Exercise brief => Would you please repeat the data that follows, exactly as it reads?

Collected data =>
* * * *
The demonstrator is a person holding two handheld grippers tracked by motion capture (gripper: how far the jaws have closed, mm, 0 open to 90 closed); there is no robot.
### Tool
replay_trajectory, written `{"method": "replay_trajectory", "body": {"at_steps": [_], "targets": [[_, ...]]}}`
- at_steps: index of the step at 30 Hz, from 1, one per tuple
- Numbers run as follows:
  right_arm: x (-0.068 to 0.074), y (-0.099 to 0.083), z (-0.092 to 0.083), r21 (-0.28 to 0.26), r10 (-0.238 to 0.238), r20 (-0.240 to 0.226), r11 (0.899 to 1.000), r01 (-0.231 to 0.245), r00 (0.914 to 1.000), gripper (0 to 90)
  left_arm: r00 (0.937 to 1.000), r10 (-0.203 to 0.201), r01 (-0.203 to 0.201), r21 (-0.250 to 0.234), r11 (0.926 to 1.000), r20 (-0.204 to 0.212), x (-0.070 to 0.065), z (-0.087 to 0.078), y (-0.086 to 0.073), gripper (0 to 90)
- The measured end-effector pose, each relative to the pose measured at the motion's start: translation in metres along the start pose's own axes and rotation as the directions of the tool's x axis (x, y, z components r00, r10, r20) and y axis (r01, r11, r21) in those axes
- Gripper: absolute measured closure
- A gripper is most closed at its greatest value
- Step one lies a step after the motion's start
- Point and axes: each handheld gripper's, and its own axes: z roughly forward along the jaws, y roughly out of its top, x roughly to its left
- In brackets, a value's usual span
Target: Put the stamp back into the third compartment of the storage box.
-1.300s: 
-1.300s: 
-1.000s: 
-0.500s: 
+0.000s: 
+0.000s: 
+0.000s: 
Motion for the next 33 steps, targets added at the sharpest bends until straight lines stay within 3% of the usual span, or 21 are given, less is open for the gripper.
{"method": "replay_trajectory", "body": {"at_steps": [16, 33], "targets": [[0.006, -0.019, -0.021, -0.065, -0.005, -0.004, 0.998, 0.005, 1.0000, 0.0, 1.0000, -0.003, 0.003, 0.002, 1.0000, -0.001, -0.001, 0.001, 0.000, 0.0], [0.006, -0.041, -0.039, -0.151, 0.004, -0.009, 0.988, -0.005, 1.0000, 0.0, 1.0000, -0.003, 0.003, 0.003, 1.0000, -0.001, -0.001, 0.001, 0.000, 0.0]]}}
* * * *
Written answer =>
The demonstrator is a person holding two handheld grippers tracked by motion capture (gripper: how far the jaws have closed, mm, 0 open to 90 closed); there is no robot.
### Tool
replay_trajectory, written `{"method": "replay_trajectory", "body": {"at_steps": [_], "targets": [[_, ...]]}}`
- at_steps: index of the step at 30 Hz, from 1, one per tuple
- Numbers run as follows:
  right_arm: x (-0.068 to 0.074), y (-0.099 to 0.083), z (-0.092 to 0.083), r21 (-0.28 to 0.26), r10 (-0.238 to 0.238), r20 (-0.240 to 0.226), r11 (0.899 to 1.000), r01 (-0.231 to 0.245), r00 (0.914 to 1.000), gripper (0 to 90)
  left_arm: r00 (0.937 to 1.000), r10 (-0.203 to 0.201), r01 (-0.203 to 0.201), r21 (-0.250 to 0.234), r11 (0.926 to 1.000), r20 (-0.204 to 0.212), x (-0.070 to 0.065), z (-0.087 to 0.078), y (-0.086 to 0.073), gripper (0 to 90)
- The measured end-effector pose, each relative to the pose measured at the motion's start: translation in metres along the start pose's own axes and rotation as the directions of the tool's x axis (x, y, z components r00, r10, r20) and y axis (r01, r11, r21) in those axes
- Gripper: absolute measured closure
- A gripper is most closed at its greatest value
- Step one lies a step after the motion's start
- Point and axes: each handheld gripper's, and its own axes: z roughly forward along the jaws, y roughly out of its top, x roughly to its left
- In brackets, a value's usual span
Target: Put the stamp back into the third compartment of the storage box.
-1.300s: 
-1.300s: 
-1.000s: 
-0.500s: 
+0.000s: 
+0.000s: 
+0.000s: 
Motion for the next 33 steps, targets added at the sharpest bends until straight lines stay within 3% of the usual span, or 21 are given, less is open for the gripper.
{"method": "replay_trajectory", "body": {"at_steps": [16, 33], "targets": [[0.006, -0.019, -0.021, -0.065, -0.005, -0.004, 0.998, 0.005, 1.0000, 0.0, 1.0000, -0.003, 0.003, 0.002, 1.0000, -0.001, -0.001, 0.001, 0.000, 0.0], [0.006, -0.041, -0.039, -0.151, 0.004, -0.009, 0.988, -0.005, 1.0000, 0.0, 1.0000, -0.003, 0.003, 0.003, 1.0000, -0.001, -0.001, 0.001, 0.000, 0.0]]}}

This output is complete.